[What you need to do] The data should be printed again, exactly.

[Input data]
***

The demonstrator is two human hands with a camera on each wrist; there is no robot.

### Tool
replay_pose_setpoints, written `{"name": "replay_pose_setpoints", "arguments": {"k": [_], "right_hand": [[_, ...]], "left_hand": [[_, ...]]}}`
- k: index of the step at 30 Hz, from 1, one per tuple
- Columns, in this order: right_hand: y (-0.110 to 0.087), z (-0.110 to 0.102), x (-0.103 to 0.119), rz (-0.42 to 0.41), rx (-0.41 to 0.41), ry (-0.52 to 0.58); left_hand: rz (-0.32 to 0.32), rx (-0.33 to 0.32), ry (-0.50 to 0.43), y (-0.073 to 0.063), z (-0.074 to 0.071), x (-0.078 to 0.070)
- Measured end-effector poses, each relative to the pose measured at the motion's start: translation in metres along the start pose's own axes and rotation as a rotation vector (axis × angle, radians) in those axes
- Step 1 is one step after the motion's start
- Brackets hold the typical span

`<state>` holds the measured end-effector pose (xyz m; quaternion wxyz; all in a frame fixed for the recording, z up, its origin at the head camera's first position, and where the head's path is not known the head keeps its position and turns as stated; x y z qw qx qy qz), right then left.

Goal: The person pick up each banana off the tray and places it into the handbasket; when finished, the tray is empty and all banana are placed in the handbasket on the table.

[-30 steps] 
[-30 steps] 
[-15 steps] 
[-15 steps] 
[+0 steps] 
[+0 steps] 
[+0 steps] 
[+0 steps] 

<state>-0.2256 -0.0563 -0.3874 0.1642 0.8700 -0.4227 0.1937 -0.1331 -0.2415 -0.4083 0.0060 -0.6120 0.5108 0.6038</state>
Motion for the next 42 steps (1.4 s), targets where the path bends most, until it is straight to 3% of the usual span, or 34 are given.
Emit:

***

[Task answer]
The demonstrator is two human hands with a camera on each wrist; there is no robot.

### Tool
replay_pose_setpoints, written `{"name": "replay_pose_setpoints", "arguments": {"k": [_], "right_hand": [[_, ...]], "left_hand": [[_, ...]]}}`
- k: index of the step at 30 Hz, from 1, one per tuple
- Columns, in this order: right_hand: y (-0.110 to 0.087), z (-0.110 to 0.102), x (-0.103 to 0.119), rz (-0.42 to 0.41), rx (-0.41 to 0.41), ry (-0.52 to 0.58); left_hand: rz (-0.32 to 0.32), rx (-0.33 to 0.32), ry (-0.50 to 0.43), y (-0.073 to 0.063), z (-0.074 to 0.071), x (-0.078 to 0.070)
- Measured end-effector poses, each relative to the pose measured at the motion's start: translation in metres along the start pose's own axes and rotation as a rotation vector (axis × angle, radians) in those axes
- Step 1 is one step after the motion's start
- Brackets hold the typical span

`<state>` holds the measured end-effector pose (xyz m; quaternion wxyz; all in a frame fixed for the recording, z up, its origin at the head camera's first position, and where the head's path is not known the head keeps its position and turns as stated; x y z qw qx qy qz), right then left.

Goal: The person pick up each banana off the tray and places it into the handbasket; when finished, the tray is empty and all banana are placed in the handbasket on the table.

[-30 steps] 
[-30 steps] 
[-15 steps] 
[-15 steps] 
[+0 steps] 
[+0 steps] 
[+0 steps] 
[+0 steps] 

<state>-0.2256 -0.0563 -0.3874 0.1642 0.8700 -0.4227 0.1937 -0.1331 -0.2415 -0.4083 0.0060 -0.6120 0.5108 0.6038</state>
Motion for the next 42 steps (1.4 s), targets where the path bends most, until it is straight to 3% of the usual span, or 34 are given.
Emit:

This is the complete answer to the exercise.